Review Summary: Much more of the good thing besides "She Drives Me Crazy" and well, the "Good Thing".
In the history of modern music only a few bands have been able to successfully combine completely different genres of music on a single album without sounding unfocused, or worse, without losing their identity. Probably the most obvious example of this is The Clash and their 1979, double album, London Calling, in which punk, rockabilly, ska, reggae and pop combine together to form a timeless masterpiece where each and every song though very different, still sounds unmistakably like The Clash.
In early 1989, Fine Young Cannibals (FYC) released another melting pot of styles album, The Raw And The Cooked. It was their second, and unfortunately last album, but what an album it was! Almost everyone knows the unavoidable smash hit “She Drives Me Crazy” and many have heard the second number one hit from the record, “Good Thing”, but the good news is there are eight other pop, rock, soul, funk, electronic masterpieces on here. The truth being that nine out of ten songs could have been radio hits with only “Don’t Let It Get You Down” being much more experimental sounding track featuring singer’s Roland Gift’s falsetto somewhat reminiscent of Prince (or for the younger generation, Cee-Lo of Gnarls Barkley or Tunde Adebimpe from TV On The Radio). While we are on the topic of singer, I believe Roland’s voice is just as his last name suggests, truly a gift, as it is one of the most distinct male voices of the 80’s decade, which was very rich decade in that musical aspect . Just remember Robert Smith of The Cure, Sting (from The Police), and even Phil Collins (we are judging the voice not the songs now ;-) Gift’s voice has that blessed quality that it sounds sincere and real no matter what kind of music is backing it up.
Speaking of music, the other two members; bassist and keyboardist David Steele and guitarist Andy Cox, both formerly of British ska-pop-punk group The (English) Beat, have already in their previous band shown they have a knack for creating irresistible melodies and rhythms (just remember songs like “Mirror In The Bathroom”, “Hands Off She Is Mine”, “Save It For Later” and many more). These talents are on display all over The Raw And The Cooked. Let’s take a closer look at the song “She Drives Me Crazy”. What is it? Is it a dance song, rock song, pop song, soul song? All of the above! It’s a type of crossover track that comes around every ten years or so. In 90’s Lenny Kravitz had “Fly Away”, in 00’s Franz Ferdinand had “Take Me Out”. I still pick “She Drives” over the other two. It features probably the most distinctive and hardest snare in the popular music history and catchy interplay between the distorted guitar and falsetto vocals. There is a very interesting article on the web on how co-producer of the song David Z (who in the past has worked with Prince) has helped make every element of the song sound so distinctive and still combine so well with the others. David lent his talents in two other similarly electro-funk driven tracks, “I’m Not Satisfied” and “It’s OK (It’s Alright).
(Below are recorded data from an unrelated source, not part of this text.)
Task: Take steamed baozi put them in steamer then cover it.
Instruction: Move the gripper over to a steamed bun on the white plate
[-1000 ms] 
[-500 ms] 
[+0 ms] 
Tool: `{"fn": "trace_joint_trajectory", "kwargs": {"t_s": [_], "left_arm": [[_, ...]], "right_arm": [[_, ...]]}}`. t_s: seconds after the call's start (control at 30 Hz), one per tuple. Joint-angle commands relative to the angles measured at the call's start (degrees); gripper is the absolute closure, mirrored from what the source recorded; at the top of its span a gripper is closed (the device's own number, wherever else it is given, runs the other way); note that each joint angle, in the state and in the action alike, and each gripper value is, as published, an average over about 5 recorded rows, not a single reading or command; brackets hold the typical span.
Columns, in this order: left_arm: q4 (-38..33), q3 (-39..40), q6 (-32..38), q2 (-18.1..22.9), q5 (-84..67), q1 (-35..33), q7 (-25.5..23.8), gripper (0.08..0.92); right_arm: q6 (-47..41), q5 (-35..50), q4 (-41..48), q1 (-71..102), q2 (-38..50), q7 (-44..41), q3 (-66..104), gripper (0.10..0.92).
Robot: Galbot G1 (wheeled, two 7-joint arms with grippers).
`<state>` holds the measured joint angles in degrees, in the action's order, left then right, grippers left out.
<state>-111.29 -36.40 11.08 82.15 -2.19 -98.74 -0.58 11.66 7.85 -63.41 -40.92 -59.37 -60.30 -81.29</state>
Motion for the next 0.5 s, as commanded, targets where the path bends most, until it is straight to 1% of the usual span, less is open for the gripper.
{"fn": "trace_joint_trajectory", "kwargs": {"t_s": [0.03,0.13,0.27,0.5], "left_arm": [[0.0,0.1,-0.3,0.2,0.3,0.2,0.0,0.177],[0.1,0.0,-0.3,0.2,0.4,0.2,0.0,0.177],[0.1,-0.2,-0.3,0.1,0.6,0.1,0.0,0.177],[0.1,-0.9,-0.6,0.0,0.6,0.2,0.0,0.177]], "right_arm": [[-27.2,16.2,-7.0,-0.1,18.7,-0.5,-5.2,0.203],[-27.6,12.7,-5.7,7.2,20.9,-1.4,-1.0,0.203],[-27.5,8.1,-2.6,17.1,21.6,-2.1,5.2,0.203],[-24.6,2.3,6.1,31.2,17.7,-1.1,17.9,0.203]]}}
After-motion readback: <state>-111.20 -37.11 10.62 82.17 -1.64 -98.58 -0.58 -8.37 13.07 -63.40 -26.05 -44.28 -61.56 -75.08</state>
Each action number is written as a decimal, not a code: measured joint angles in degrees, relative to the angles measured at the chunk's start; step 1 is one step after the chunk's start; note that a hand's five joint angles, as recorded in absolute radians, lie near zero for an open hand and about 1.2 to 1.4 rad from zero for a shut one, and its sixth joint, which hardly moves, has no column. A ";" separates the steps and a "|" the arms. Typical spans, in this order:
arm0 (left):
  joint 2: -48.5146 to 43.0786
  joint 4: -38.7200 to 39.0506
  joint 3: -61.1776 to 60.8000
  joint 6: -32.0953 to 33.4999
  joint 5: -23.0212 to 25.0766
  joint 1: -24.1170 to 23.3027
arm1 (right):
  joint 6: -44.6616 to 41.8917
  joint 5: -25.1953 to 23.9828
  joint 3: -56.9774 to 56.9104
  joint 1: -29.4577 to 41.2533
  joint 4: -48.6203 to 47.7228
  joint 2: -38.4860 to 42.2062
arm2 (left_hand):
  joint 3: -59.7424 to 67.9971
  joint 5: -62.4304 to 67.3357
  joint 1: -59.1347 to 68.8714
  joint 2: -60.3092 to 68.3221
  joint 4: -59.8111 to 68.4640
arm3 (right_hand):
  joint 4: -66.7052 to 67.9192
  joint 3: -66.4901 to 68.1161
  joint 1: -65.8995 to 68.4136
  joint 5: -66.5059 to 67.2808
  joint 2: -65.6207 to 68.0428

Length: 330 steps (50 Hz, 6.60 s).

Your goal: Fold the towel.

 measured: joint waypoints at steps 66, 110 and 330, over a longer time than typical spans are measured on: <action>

However, as I’ve mentioned earlier, more than anything The Raw And The Cooked displays FYC’s amazing range of styles: “Good Thing” features fast piano lines, muted guitars, infectious hand claps centered around the hypnotic toe-tapping rhythm, “Tell Me What” combines tender 60’s Motown soul and faster reggae rhythm, “As Hard As It Is” shines through with its vulnerability and Gospel influenced melody, while “Don’t Look Back” brings a smile with its infectious circular guitar hook reminiscent of 50’s rock, especially timeless “La Bamba” by Richie Valens or The English Beat’s own ‘Walk Away” (from Wha’ppen).
One song that stands out emotionally for me (although that is the one that I hated as a 13 year old who purchased this tape in ’89, but fortunately we grow and learn) is James Brown’s “Funky Drummer”-breakbeat-backed, “I’m Not The Man I Used To Be”. What is so arresting here is how bass and guitar play around that famous drum beat, creating exciting loose and funky vibe while Gift laments why he is drinking too much and possibly referencing the most famous song in Rock’s history, “Yesterday” (by The Beatles) in which Sir Paul sang “I’m half a man I used to be”, by proclaiming “I’m not the man I used to be”.
Yet despite all the history lessons and references throughout The Raw And The Cooked there is only one cover song here, the closing, The Buzzcocks’ “Ever Fallen In Love”. Though not on the level of FYC’s amazing Elvis cover “Suspicious Minds” from their eponymous album, it does feature yet another thrilling Andy Cox’ funky guitar workout and closes the album without a single dip in musical quality. If you haven’t already, do yourself a favor and get The Raw And The Cooked, because this kind of album with the perfect balance between artistic and commercial, organic and synthetic, past and present comes around very, very rarely.